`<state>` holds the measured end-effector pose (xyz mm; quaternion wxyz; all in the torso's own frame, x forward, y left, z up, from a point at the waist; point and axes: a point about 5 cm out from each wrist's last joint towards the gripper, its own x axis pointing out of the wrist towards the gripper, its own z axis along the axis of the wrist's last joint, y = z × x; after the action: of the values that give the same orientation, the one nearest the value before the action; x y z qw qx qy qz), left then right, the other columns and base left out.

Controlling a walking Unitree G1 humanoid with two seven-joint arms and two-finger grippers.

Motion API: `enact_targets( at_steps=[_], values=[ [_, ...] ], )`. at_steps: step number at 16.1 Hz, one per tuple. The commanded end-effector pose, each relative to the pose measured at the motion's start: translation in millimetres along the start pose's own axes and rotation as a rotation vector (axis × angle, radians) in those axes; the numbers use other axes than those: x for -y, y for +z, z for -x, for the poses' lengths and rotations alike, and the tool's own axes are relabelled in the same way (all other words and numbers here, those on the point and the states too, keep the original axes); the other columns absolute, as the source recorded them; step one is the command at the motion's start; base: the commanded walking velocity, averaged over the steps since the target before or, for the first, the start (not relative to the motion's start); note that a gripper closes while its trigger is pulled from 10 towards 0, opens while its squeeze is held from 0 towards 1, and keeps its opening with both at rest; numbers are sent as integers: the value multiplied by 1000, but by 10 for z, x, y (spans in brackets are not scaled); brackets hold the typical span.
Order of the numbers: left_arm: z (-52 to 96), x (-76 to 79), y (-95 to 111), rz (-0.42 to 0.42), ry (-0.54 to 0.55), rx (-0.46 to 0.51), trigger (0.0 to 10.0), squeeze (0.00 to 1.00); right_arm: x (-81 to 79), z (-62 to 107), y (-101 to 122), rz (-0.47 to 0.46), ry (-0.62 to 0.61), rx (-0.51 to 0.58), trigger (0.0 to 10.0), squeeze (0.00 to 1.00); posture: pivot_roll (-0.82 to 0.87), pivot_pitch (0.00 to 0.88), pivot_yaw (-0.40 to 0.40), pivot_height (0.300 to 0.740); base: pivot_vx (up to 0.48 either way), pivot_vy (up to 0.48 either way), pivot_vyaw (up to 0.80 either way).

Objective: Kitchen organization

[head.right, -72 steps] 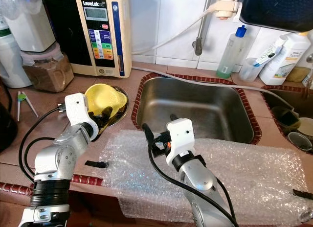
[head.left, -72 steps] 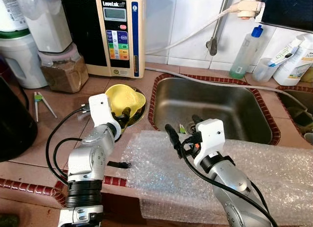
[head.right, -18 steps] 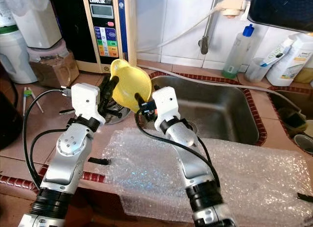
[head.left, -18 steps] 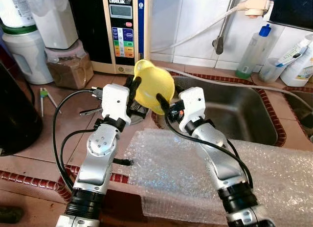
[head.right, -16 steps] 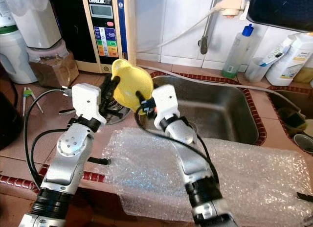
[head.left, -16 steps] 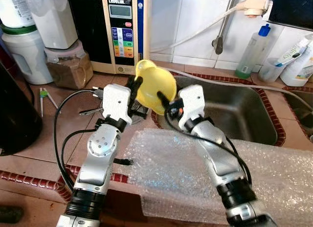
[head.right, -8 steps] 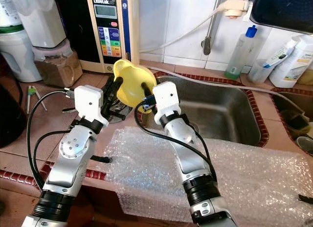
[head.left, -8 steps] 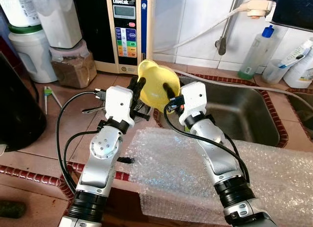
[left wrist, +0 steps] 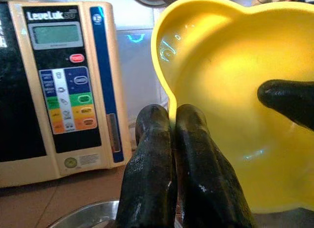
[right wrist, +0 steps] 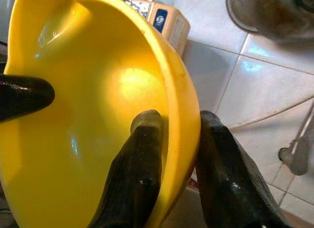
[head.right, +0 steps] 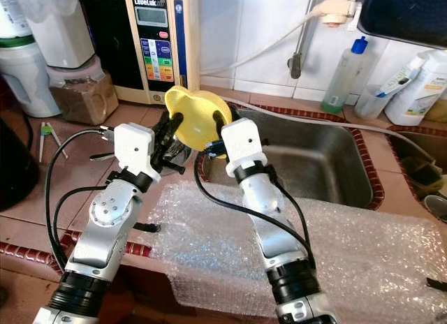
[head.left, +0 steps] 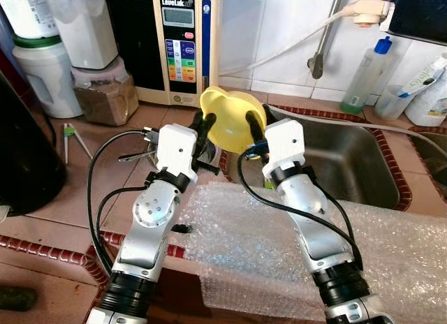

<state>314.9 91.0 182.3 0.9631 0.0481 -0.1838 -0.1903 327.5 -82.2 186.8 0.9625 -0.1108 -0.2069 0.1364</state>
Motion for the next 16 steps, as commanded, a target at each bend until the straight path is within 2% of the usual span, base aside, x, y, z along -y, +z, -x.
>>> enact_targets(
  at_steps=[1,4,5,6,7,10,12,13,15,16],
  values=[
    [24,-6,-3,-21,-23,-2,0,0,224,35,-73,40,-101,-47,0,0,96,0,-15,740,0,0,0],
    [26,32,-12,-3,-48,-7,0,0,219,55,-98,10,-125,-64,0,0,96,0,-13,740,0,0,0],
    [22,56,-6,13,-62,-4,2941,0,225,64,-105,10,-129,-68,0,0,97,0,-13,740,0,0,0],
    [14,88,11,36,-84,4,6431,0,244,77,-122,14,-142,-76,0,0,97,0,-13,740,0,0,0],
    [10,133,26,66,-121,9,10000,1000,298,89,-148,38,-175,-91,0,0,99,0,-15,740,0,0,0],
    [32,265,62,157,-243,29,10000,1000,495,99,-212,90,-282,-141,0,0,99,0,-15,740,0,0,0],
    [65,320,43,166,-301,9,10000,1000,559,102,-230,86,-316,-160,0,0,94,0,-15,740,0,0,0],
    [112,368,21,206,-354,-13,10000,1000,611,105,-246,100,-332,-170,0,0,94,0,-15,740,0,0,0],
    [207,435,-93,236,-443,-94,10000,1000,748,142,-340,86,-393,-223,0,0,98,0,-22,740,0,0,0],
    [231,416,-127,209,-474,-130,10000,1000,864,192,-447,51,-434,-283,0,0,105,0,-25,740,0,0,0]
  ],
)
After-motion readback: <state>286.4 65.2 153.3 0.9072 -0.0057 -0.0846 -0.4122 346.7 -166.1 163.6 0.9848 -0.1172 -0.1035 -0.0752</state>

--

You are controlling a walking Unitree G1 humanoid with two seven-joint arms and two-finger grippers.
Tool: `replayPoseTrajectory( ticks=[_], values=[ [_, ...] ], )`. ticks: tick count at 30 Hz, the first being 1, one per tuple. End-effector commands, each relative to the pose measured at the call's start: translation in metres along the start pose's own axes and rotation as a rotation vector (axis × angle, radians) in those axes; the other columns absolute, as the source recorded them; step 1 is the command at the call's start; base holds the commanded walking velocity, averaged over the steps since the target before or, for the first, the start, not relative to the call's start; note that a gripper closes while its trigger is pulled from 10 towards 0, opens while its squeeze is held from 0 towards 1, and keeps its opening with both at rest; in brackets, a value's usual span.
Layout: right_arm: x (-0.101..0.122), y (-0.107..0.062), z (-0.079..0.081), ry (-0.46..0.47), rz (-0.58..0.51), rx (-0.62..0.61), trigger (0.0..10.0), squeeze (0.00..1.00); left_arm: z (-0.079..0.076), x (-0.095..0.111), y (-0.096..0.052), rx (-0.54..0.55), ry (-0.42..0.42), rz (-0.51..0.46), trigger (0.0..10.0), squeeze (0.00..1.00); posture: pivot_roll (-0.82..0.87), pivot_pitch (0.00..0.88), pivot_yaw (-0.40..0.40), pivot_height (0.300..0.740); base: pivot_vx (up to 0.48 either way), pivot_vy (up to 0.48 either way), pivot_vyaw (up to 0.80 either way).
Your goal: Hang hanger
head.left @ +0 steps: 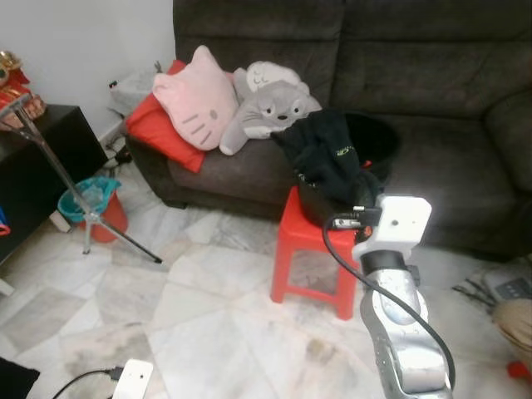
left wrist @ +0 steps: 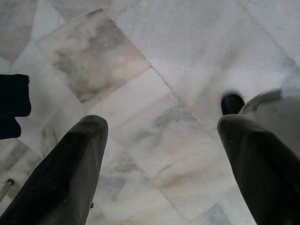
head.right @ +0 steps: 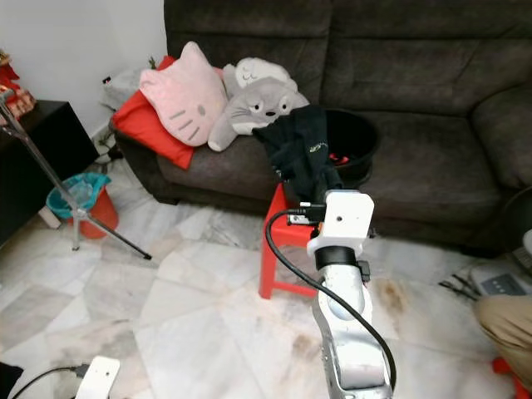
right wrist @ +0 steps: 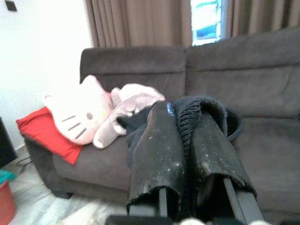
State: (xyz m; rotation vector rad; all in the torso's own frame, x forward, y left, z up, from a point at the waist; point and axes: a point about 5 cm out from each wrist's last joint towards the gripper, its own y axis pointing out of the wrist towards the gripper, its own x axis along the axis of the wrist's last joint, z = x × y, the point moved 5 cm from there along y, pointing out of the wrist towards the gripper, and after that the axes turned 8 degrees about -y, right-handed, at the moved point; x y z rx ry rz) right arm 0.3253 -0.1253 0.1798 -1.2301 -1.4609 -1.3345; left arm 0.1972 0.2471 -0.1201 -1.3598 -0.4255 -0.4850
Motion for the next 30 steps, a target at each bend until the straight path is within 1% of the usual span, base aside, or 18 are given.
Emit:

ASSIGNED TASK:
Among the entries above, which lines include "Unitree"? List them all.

OUTPUT OF THE EXERCISE:
Controlling a walking Unitree G1 humanoid with two seven-joint arms and two-finger grippers.
You are controlling a walking Unitree G1 humanoid with two seven-joint arms and two-finger grippers.

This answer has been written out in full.